Instructions for the task ::
Give back the entire listing exactly as it was provided.

Data below ::
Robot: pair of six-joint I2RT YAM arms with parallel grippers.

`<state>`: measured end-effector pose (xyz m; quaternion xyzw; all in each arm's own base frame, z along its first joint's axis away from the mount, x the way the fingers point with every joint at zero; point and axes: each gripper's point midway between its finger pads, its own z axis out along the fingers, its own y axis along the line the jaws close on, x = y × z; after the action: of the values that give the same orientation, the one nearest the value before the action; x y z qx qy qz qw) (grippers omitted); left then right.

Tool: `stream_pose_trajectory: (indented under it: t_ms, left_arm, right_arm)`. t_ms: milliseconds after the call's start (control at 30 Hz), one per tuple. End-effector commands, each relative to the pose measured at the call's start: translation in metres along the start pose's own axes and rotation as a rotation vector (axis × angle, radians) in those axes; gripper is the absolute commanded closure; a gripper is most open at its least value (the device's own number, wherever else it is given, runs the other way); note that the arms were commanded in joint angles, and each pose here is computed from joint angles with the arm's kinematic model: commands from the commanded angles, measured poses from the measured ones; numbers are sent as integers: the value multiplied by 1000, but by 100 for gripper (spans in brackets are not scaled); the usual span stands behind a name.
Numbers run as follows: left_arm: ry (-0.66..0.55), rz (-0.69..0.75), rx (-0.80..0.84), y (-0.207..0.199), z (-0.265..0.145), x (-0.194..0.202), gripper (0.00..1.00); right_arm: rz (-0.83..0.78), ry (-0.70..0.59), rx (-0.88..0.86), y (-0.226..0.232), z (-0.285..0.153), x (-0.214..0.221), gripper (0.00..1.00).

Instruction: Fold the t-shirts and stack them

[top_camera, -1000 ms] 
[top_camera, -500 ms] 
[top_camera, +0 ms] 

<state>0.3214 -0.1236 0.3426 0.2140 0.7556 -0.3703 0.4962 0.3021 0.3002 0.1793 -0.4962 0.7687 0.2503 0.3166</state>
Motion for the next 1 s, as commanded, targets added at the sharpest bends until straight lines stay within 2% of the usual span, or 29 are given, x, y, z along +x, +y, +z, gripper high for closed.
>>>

Worked solution ::
Robot: pair of six-joint I2RT YAM arms with parallel grippers.

`<state>`: measured end-effector pose (xyz m; quaternion xyzw; all in each arm's own base frame, z along its first joint's axis away from the mount, x the way the fingers point with every joint at zero; point and axes: each gripper's point midway between its finger pads, its own z axis out along the fingers, its own y axis along the line the jaws close on, x = y × z; after the action: of the values that give the same orientation, the one nearest the value before the action; x y z qx qy qz qw) (grippers omitted); left then right.

Tool: `stream_pose_trajectory: (indented under it: t_ms, left_arm, right_arm)`. t_ms: milliseconds after the call's start (control at 30 Hz), one per tuple. End-effector commands, each relative to the pose measured at the call's start: translation in metres along the start pose's own axes and rotation as a rotation vector (axis × angle, radians) in those axes; gripper is the absolute commanded closure; a gripper is most open at its least value (the device's own number, wherever else it is given, runs the other way); note that the arms were commanded in joint angles, and each pose here is computed from joint angles with the arm's kinematic model: commands from the commanded angles, measured poses from the measured ones; numbers are sent as integers: the value multiplied by 1000, but by 100 for gripper (spans in brackets are not scaled); the usual span stands behind a name.
Numbers run as follows: left_arm: ry (-0.66..0.55), rz (-0.69..0.75), rx (-0.80..0.84), y (-0.207..0.199), z (-0.265..0.145), x (-0.194..0.202), gripper (0.00..1.00); right_arm: rz (-0.83..0.78), ry (-0.70..0.59), rx (-0.88..0.86), y (-0.226..0.232), z (-0.285..0.153), x (-0.214..0.221), gripper (0.00..1.00).

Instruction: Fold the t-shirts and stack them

[top_camera, -1000 ms] 
[top_camera, -500 ms] 
[top_camera, +0 ms] 

<state>0.3214 -0.1236 0.3426 0.2140 0.7556 -0.3703 0.4962 0.3021 0.3002 0.1793 -0.4962 0.7687 0.2503 0.3166</state>
Motion for the next 1 s, as commanded, targets added at the sharpest bends until straight lines stay within 2% of the usual span, or 29 are given, x, y, z along +x, +y, +z, gripper high for closed.
>>>

No more output is needed for this exercise.